76. Again the Court of Appeal in Criminal Appeal No. 274 and 275 of 2009 at Eldoret in Peter Okee Omukaga & Another vs R (unreported) had this to say on the evidence of recognition at night: -
We have re-examined the evidence upon which that conclusion was made, and we find that it was well founded. We have no doubt whatsoever that Francis, John and Rose were familiar with the appellants; that Francis and John had known them by appearance as ‘neighbours from the village’, that they had played football with them long time ago, and that their voices were so familiar to them. Accordingly, we have no reason to disturb that finding and we dismiss that ground of Appeal. We also reject the argument that failure to hold an identification parade, and the non- recovery of the stolen articles made conviction unsafe. As this was a case of identification by recognition, an identification parade was unnecessary. The non-recovery of the stolen items did not in any way point to the innocence of the appellants.

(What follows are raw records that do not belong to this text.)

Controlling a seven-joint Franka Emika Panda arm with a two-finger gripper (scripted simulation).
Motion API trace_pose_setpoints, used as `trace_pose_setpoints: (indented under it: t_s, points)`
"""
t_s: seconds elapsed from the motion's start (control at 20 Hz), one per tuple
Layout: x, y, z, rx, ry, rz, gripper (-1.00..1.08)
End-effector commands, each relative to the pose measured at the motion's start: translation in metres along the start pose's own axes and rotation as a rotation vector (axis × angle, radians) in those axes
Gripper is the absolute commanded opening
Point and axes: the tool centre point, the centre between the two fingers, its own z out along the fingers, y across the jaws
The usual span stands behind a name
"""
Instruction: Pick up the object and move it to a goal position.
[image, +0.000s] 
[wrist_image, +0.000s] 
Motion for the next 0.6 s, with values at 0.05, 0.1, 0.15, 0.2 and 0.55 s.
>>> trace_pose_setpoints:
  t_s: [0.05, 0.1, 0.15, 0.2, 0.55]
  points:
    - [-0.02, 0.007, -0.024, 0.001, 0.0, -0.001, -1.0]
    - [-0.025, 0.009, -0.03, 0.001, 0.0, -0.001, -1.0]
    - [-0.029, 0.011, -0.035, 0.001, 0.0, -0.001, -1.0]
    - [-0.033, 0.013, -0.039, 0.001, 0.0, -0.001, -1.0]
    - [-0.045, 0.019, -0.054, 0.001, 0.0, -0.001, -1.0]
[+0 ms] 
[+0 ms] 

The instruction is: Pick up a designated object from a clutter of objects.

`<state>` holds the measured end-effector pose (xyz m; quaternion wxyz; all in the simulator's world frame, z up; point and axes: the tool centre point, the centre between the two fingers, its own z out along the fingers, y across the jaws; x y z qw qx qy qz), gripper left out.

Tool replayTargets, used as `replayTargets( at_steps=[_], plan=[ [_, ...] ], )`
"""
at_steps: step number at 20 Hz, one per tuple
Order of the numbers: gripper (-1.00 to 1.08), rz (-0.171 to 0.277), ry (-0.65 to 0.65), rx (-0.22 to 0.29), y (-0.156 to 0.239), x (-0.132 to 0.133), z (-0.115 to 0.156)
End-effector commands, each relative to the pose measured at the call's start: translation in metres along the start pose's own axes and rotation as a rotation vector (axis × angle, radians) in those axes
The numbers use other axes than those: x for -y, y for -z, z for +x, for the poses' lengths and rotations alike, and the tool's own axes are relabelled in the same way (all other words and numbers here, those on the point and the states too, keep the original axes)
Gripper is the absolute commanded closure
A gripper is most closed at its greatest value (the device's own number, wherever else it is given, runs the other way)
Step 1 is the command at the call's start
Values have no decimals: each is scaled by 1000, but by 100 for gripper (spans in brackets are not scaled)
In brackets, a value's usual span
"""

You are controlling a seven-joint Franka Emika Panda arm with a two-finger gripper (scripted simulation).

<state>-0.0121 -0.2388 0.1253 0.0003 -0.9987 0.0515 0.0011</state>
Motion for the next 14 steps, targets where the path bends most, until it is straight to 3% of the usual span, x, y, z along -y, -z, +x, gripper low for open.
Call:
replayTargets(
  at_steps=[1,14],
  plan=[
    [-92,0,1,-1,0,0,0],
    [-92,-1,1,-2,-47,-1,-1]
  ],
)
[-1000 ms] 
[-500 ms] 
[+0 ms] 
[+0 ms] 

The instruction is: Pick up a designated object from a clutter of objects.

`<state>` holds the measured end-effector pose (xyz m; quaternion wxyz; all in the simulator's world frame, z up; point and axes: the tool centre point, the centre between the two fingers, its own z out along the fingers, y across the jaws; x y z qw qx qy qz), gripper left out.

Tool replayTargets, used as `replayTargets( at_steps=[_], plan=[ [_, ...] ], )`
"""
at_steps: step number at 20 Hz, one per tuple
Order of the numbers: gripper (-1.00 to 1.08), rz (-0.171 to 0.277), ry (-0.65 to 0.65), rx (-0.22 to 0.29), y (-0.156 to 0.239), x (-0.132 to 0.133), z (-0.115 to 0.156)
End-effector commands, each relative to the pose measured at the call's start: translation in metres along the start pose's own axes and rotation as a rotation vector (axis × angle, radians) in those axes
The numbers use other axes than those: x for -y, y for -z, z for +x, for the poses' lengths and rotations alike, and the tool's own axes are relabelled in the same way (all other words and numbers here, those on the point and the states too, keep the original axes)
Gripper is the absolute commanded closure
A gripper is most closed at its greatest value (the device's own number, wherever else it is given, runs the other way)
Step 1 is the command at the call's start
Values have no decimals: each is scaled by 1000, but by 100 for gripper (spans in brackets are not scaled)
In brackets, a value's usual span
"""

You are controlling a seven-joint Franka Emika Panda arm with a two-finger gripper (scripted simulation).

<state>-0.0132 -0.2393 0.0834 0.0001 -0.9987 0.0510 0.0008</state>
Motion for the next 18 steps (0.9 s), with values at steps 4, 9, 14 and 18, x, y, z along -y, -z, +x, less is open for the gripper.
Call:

77. In Anil Phukan vs. State of Assam (1993) AIR 1462 the Court held as follows:
A conviction can be based on the testimony of a single-eye witness and there is no rule of law or evidence which says to the contrary provided the sole eye witness passed the test of reliability in basing conviction on his testimony alone.
78. Section 124 of the Evidence Act, Cap. 80 of the Laws of Kenya vouches for corroboration of evidence in criminal cases save in sexual offences. But what is corroboration?
79. The Black’s Law Dictionary 10th Edition Thomson Reuters defines ‘corroboration’ at page 421 as the ‘…confirmation or support by additional evidence or authority...’
80. The Court of Appeal in Karanja & Another vs. Republic (1990) eKLR said as follows on corroboration: -
…. Corroboration of some material particular tending to implicate the accused is enough and while the nature of the corroboration will necessarily vary according to the particular circumstances of the offence charged, it is sufficient if it is merely circumstantial evidence of his connection with the crime….
81. Corroboration is hence any further evidence that tends to support a factual proposition already put forth by some initial evidence. Corroboration is not limited to only eye-witnesses accounts. Corroboration may be by any other material evidence properly produced before Court.
82. Courts have even held that there can be a conviction based on the uncorroborated evidence of a single identifying witness. The Court of Appeal of Uganda in Obwana & Others vs. Uganda (2009)2 EA 333 in dealing with the issue of conviction in the absence of corroboration presented itself thus:
......This need for corroboration, however, does not mean that no conviction can be based on visual identification evidence of a sole identifying witness in the absence of corroboration. Courts have powers to act on such evidence in absence of corroboration. But visual identification evidence made under difficult conditions can only be acted on and form a basis of conviction in the absence of corroboration if the presiding judge warns himself/herself and the assessors of the dangers of acting on such evidence.
83. Having looked at the law, I will now ascertain whether the evidence of Jesca, to the effect that the accused persons attacked and killed the deceased, was in any way corroborated.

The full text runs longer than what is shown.